Data records:

#####

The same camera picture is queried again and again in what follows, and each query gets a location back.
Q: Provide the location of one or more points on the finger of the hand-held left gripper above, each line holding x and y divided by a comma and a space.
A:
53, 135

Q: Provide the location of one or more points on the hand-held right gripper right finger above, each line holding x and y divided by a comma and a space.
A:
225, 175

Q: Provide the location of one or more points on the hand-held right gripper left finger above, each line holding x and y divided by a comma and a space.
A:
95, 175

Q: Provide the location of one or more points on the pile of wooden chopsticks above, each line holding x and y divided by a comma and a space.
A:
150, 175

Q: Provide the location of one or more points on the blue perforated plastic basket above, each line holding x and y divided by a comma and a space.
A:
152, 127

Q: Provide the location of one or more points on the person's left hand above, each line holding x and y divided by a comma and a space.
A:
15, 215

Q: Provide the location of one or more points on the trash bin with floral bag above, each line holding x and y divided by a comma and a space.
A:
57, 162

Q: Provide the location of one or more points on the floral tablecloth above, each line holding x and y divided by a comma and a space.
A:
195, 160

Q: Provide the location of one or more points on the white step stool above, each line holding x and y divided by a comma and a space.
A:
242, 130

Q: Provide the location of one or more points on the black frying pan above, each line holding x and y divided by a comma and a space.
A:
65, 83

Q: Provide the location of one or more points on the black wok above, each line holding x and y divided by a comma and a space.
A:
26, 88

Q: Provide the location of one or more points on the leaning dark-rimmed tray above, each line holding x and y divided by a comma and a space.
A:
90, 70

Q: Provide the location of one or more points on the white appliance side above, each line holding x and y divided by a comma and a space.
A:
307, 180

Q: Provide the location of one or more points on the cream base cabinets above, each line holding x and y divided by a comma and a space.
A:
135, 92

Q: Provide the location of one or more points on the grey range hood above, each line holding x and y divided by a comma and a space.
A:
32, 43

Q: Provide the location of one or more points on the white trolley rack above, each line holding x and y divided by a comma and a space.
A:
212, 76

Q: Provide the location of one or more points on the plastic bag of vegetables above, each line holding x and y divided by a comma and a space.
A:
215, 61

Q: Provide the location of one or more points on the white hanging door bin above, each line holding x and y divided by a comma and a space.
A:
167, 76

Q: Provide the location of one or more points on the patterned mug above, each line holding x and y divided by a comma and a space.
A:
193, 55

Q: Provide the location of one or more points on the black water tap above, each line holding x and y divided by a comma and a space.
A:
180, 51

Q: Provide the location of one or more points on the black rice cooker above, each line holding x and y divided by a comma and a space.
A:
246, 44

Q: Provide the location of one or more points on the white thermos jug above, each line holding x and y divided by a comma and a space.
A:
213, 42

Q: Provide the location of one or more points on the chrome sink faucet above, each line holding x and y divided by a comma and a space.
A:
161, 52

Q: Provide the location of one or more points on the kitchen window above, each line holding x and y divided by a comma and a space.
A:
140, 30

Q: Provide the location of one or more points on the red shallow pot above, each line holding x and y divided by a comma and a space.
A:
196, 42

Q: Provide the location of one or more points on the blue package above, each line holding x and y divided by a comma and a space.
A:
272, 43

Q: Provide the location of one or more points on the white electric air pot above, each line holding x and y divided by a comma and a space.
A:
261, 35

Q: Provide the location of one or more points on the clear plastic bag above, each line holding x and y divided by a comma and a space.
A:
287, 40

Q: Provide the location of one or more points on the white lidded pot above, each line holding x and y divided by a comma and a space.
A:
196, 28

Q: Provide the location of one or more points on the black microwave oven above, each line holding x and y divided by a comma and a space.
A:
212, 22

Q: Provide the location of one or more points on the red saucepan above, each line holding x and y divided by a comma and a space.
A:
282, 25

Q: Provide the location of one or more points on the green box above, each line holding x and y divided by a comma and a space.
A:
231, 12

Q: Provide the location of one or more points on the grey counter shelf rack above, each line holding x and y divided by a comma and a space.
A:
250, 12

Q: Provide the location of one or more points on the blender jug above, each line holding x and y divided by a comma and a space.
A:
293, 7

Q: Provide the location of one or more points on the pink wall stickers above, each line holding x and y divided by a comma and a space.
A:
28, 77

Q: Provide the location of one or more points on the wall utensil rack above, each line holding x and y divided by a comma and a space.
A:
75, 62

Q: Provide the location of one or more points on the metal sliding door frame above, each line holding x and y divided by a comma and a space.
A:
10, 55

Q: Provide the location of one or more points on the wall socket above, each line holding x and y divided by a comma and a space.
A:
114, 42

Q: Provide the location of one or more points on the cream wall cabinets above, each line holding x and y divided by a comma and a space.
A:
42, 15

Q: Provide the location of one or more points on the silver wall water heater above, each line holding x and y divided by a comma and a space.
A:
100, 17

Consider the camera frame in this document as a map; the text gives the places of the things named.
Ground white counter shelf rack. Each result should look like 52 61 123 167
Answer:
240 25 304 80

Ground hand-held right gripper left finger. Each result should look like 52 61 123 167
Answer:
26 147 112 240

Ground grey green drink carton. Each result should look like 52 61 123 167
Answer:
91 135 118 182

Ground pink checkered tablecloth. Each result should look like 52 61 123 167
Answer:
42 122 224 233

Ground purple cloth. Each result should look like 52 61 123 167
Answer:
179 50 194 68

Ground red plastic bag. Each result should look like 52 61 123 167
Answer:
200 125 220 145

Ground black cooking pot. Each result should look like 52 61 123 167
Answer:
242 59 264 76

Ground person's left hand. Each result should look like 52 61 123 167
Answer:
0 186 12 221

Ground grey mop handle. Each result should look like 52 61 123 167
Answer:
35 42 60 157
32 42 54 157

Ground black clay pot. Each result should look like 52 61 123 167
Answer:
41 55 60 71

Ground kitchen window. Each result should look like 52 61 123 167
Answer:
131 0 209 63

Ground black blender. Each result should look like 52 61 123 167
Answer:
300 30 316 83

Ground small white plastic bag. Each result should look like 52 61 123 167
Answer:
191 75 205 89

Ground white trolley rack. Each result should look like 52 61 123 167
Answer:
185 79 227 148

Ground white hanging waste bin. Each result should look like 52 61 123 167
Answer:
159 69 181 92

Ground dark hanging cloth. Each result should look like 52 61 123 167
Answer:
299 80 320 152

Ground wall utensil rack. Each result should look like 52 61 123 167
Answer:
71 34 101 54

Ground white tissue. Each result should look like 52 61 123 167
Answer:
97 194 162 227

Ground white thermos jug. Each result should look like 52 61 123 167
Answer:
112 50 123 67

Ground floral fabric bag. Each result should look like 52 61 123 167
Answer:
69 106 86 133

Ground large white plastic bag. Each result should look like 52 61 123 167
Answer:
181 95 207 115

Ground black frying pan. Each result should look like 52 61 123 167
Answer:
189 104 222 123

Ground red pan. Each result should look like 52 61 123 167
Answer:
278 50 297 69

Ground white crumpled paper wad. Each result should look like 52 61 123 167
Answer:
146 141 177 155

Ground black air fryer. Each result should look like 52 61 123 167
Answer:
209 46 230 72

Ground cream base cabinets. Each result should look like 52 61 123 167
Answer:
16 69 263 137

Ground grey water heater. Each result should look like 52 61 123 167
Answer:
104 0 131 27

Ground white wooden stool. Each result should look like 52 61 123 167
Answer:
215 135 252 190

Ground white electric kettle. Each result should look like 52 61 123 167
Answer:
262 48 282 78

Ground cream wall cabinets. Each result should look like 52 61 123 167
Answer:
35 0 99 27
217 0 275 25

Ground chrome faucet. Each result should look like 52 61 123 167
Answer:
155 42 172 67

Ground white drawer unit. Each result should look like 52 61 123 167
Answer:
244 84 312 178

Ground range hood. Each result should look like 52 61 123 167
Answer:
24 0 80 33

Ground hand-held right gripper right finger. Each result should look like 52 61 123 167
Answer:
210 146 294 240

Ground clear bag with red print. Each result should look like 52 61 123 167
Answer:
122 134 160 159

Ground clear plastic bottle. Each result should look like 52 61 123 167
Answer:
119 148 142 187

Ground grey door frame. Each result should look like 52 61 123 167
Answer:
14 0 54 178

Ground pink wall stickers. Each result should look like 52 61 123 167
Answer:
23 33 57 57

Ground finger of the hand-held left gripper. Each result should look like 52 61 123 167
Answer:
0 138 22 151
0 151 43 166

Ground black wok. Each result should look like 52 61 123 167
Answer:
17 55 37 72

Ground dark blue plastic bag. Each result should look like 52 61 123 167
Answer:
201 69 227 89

#####

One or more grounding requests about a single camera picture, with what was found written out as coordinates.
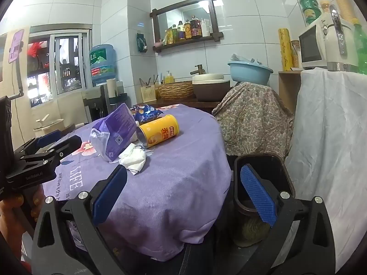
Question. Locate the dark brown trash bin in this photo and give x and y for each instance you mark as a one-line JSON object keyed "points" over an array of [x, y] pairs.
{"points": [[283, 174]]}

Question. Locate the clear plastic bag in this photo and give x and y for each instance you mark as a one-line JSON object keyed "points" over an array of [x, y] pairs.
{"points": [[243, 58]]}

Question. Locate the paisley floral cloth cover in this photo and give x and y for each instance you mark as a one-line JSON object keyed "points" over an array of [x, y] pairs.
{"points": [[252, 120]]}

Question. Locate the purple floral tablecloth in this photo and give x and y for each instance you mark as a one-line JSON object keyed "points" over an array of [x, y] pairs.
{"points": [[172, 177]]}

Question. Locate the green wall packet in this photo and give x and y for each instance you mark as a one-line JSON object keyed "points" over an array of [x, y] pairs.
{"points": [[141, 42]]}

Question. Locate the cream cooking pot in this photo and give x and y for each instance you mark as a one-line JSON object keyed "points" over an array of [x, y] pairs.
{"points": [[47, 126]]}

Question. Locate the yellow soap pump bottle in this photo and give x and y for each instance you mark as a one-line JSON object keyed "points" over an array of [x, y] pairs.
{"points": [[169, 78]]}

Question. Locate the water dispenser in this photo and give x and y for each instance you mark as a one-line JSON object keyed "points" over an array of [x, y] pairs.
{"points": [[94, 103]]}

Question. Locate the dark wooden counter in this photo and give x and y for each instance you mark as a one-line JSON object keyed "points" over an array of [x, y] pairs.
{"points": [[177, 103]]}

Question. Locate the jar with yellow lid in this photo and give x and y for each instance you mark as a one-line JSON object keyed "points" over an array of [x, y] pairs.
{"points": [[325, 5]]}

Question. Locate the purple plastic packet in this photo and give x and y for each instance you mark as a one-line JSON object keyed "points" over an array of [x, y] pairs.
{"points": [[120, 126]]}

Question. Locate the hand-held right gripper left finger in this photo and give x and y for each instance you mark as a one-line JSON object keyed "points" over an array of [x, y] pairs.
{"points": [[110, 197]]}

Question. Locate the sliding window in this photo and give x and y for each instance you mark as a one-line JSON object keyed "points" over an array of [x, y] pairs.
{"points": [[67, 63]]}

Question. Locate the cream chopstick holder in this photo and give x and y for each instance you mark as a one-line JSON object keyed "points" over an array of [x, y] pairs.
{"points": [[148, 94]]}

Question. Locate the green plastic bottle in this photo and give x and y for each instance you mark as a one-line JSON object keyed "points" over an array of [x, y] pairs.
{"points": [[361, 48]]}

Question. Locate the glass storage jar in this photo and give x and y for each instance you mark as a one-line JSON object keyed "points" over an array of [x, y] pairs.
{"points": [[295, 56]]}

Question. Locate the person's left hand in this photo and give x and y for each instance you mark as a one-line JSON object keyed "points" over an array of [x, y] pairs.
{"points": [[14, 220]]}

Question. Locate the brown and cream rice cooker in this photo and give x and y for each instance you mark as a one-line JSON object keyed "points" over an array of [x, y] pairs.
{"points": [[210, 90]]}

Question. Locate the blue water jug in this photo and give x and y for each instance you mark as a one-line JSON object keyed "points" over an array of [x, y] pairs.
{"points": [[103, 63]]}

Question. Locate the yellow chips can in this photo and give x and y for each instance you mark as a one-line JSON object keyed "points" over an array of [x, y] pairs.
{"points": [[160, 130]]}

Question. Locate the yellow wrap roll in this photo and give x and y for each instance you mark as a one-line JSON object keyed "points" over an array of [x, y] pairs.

#####

Exercise brief:
Each line holding the word "frame" must be pulled from the records.

Solution to the exercise:
Q: Provide the location of one or more points on the metal sliding door frame above, each line holding x and y divided by a comma and a space.
Consider the camera frame in this document as a map; the text gives the places of the things named.
Ground grey door frame. Each result should look like 52 61 123 167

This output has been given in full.